**Work instruction**. Word for word, restate the records that follow.

**Records for the exercise**.
----

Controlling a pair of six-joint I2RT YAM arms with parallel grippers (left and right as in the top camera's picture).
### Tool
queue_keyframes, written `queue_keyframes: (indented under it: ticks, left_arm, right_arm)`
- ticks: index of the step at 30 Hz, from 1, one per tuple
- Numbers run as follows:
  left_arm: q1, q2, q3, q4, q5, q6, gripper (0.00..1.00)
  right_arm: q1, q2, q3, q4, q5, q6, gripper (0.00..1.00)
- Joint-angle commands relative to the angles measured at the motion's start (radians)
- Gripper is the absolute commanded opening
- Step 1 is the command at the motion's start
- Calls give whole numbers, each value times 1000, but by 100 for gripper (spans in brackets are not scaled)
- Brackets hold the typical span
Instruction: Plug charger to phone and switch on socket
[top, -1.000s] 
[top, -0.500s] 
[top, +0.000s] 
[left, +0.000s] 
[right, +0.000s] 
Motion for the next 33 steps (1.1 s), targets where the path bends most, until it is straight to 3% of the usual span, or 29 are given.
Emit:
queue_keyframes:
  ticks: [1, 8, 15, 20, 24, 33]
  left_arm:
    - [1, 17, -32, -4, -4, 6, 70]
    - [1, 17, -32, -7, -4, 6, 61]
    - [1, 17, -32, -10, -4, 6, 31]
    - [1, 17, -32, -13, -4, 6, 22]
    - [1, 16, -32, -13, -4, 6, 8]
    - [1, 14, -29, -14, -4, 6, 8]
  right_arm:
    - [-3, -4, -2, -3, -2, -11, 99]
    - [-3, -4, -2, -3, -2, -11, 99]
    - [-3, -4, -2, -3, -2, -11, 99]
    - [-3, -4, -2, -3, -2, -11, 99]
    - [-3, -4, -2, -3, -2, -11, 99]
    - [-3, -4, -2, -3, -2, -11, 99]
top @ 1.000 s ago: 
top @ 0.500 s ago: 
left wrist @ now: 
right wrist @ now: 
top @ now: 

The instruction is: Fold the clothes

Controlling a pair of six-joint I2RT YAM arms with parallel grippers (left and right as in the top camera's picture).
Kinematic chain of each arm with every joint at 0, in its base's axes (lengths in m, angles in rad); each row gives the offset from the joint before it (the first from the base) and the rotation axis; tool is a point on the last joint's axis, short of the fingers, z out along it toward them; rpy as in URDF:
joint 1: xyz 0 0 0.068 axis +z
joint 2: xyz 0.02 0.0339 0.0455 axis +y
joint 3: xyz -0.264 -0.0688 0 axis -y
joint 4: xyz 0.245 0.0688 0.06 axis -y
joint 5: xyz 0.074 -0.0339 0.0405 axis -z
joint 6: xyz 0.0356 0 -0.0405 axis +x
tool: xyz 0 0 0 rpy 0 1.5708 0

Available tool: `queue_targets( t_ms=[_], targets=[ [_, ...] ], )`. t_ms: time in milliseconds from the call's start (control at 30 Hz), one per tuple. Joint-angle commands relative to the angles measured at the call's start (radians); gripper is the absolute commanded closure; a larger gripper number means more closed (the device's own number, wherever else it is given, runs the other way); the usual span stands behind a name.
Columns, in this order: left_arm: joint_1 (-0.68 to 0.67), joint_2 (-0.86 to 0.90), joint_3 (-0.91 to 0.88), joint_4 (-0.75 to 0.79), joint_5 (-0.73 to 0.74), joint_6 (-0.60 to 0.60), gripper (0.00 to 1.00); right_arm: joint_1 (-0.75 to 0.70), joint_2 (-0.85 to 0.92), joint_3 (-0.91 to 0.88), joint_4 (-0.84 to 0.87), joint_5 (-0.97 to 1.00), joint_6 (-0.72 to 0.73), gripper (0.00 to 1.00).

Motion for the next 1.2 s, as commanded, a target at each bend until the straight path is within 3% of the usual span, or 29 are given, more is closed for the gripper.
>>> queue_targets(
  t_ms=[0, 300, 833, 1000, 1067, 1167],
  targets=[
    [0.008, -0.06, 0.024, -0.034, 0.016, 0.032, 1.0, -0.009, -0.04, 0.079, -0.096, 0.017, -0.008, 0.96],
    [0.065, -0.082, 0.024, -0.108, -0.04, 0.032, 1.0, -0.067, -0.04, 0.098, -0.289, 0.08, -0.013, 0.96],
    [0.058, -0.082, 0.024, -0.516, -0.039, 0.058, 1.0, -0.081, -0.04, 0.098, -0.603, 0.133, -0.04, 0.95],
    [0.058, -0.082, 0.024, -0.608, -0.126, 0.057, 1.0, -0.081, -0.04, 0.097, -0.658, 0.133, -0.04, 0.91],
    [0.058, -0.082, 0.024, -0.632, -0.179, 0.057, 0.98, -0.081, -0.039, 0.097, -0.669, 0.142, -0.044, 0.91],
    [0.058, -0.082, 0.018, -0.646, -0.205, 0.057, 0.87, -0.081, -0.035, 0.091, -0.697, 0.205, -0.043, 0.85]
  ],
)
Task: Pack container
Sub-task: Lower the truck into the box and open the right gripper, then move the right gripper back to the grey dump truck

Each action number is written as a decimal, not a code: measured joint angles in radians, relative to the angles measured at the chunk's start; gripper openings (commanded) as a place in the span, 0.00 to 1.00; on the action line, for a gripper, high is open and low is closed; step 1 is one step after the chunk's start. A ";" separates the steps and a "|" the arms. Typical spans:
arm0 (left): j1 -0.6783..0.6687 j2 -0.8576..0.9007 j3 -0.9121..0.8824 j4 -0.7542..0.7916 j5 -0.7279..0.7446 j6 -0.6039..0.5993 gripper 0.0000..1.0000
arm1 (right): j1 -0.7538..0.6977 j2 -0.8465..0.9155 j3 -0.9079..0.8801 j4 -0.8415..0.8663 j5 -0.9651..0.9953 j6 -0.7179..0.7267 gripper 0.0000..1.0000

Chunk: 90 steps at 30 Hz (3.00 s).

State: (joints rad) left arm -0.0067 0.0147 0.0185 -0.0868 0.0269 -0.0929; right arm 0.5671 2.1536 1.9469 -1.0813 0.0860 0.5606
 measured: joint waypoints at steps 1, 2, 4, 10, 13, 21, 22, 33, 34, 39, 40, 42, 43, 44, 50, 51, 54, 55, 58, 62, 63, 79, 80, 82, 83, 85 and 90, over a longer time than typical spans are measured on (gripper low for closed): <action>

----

**Response below**.
Controlling a pair of six-joint I2RT YAM arms with parallel grippers (left and right as in the top camera's picture).
### Tool
queue_keyframes, written `queue_keyframes: (indented under it: ticks, left_arm, right_arm)`
- ticks: index of the step at 30 Hz, from 1, one per tuple
- Numbers run as follows:
  left_arm: q1, q2, q3, q4, q5, q6, gripper (0.00..1.00)
  right_arm: q1, q2, q3, q4, q5, q6, gripper (0.00..1.00)
- Joint-angle commands relative to the angles measured at the motion's start (radians)
- Gripper is the absolute commanded opening
- Step 1 is the command at the motion's start
- Calls give whole numbers, each value times 1000, but by 100 for gripper (spans in brackets are not scaled)
- Brackets hold the typical span
Instruction: Plug charger to phone and switch on socket
[top, -1.000s] 
[top, -0.500s] 
[top, +0.000s] 
[left, +0.000s] 
[right, +0.000s] 
Motion for the next 33 steps (1.1 s), targets where the path bends most, until it is straight to 3% of the usual span, or 29 are given.
Emit:
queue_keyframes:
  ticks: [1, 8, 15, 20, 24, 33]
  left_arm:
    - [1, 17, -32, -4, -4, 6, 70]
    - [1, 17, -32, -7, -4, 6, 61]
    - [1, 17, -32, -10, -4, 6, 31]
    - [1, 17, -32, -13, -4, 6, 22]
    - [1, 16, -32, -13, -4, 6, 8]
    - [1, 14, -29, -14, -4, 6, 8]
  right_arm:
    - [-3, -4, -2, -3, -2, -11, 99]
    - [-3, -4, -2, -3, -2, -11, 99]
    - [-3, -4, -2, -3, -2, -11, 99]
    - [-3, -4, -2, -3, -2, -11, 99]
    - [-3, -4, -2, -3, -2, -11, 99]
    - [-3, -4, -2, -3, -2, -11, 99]
top @ 1.000 s ago: 
top @ 0.500 s ago: 
left wrist @ now: 
right wrist @ now: 
top @ now: 

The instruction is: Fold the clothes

Controlling a pair of six-joint I2RT YAM arms with parallel grippers (left and right as in the top camera's picture).
Kinematic chain of each arm with every joint at 0, in its base's axes (lengths in m, angles in rad); each row gives the offset from the joint before it (the first from the base) and the rotation axis; tool is a point on the last joint's axis, short of the fingers, z out along it toward them; rpy as in URDF:
joint 1: xyz 0 0 0.068 axis +z
joint 2: xyz 0.02 0.0339 0.0455 axis +y
joint 3: xyz -0.264 -0.0688 0 axis -y
joint 4: xyz 0.245 0.0688 0.06 axis -y
joint 5: xyz 0.074 -0.0339 0.0405 axis -z
joint 6: xyz 0.0356 0 -0.0405 axis +x
tool: xyz 0 0 0 rpy 0 1.5708 0

Available tool: `queue_targets( t_ms=[_], targets=[ [_, ...] ], )`. t_ms: time in milliseconds from the call's start (control at 30 Hz), one per tuple. Joint-angle commands relative to the angles measured at the call's start (radians); gripper is the absolute commanded closure; a larger gripper number means more closed (the device's own number, wherever else it is given, runs the other way); the usual span stands behind a name.
Columns, in this order: left_arm: joint_1 (-0.68 to 0.67), joint_2 (-0.86 to 0.90), joint_3 (-0.91 to 0.88), joint_4 (-0.75 to 0.79), joint_5 (-0.73 to 0.74), joint_6 (-0.60 to 0.60), gripper (0.00 to 1.00); right_arm: joint_1 (-0.75 to 0.70), joint_2 (-0.85 to 0.92), joint_3 (-0.91 to 0.88), joint_4 (-0.84 to 0.87), joint_5 (-0.97 to 1.00), joint_6 (-0.72 to 0.73), gripper (0.00 to 1.00).

Motion for the next 1.2 s, as commanded, a target at each bend until the straight path is within 3% of the usual span, or 29 are given, more is closed for the gripper.
>>> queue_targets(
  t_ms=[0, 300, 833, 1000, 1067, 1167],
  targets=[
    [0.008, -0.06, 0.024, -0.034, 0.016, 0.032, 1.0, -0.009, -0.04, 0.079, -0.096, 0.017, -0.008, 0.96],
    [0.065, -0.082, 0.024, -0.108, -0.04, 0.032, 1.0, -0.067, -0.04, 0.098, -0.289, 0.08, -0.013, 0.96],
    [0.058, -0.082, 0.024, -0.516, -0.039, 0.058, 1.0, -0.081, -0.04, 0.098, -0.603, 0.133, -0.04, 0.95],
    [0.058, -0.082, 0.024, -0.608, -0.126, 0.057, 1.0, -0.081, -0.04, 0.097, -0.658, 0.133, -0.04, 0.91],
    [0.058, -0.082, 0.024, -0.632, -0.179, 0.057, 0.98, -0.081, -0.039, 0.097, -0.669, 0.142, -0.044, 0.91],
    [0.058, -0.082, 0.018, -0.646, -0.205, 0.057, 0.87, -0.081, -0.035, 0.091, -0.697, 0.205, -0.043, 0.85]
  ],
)
Task: Pack container
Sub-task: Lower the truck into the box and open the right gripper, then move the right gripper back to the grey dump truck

Each action number is written as a decimal, not a code: measured joint angles in radians, relative to the angles measured at the chunk's start; gripper openings (commanded) as a place in the span, 0.00 to 1.00; on the action line, for a gripper, high is open and low is closed; step 1 is one step after the chunk's start. A ";" separates the steps and a "|" the arms. Typical spans:
arm0 (left): j1 -0.6783..0.6687 j2 -0.8576..0.9007 j3 -0.9121..0.8824 j4 -0.7542..0.7916 j5 -0.7279..0.7446 j6 -0.6039..0.5993 gripper 0.0000..1.0000
arm1 (right): j1 -0.7538..0.6977 j2 -0.8465..0.9155 j3 -0.9079..0.8801 j4 -0.8415..0.8663 j5 -0.9651..0.9953 j6 -0.7179..0.7267 gripper 0.0000..1.0000

Chunk: 90 steps at 30 Hz (3.00 s).

State: (joints rad) left arm -0.0067 0.0147 0.0185 -0.0868 0.0269 -0.0929; right arm 0.5671 2.1536 1.9469 -1.0813 0.0860 0.5606
 measured: joint waypoints at steps 1, 2, 4, 10, 13, 21, 22, 33, 34, 39, 40, 42, 43, 44, 50, 51, 54, 55, 58, 62, 63, 79, 80, 82, 83, 85 and 90, over a longer time than typical spans are measured on (gripper low for closed): <action>

There is nothing further in this answer.